◆ Problem statement: In the listing below, the lines starting at the line with "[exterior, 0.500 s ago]" and ending at the line with "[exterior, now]" are to be output verbatim. Images stay out of the copy.

◆ Supplied information:
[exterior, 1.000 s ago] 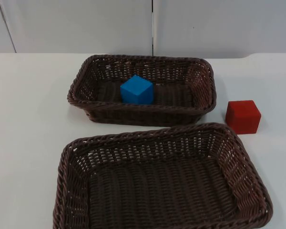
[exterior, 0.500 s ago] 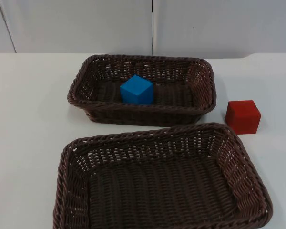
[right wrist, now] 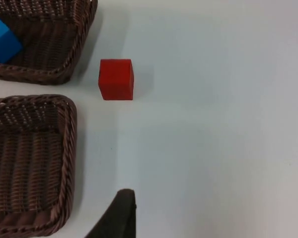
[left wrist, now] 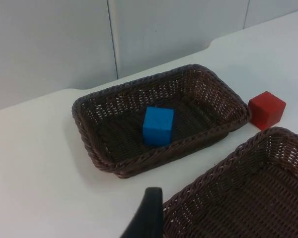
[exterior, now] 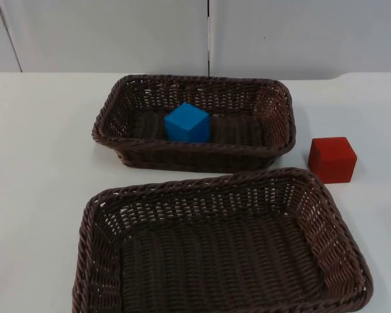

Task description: Pick up one cube with the left hand and place it into the upper basket. Pick up one cube with the right hand and place it into the lower basket.

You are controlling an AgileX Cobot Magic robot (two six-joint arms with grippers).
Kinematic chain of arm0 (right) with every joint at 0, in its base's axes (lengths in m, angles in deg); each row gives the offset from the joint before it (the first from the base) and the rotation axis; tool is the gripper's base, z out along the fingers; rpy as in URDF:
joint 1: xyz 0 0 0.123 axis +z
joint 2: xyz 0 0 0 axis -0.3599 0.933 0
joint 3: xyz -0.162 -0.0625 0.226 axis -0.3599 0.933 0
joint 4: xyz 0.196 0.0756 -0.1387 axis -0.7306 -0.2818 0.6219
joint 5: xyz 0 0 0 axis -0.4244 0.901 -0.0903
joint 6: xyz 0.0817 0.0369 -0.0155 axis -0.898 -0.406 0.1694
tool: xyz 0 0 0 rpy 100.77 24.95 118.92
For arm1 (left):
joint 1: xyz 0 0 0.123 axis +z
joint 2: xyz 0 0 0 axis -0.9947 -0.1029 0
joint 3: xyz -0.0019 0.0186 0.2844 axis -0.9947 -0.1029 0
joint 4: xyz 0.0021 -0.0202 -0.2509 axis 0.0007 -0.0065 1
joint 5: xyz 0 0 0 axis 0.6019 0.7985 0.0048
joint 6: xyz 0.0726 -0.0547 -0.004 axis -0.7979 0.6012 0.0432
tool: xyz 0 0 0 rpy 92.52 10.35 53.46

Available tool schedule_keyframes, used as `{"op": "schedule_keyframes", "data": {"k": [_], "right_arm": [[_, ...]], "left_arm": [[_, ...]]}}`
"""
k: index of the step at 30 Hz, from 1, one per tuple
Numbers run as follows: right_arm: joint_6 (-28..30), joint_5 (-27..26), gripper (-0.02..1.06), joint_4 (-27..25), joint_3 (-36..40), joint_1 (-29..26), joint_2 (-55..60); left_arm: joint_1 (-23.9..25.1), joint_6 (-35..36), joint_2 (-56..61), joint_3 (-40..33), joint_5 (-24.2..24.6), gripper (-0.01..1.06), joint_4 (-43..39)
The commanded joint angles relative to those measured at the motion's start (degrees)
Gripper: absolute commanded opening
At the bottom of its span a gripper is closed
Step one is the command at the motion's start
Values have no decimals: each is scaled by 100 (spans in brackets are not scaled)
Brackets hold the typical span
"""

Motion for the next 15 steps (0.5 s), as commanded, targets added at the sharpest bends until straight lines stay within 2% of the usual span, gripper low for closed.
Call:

◆ Solved problem:
[exterior, 0.500 s ago] 
[right wrist, now] 
[left wrist, now] 
[exterior, now] 

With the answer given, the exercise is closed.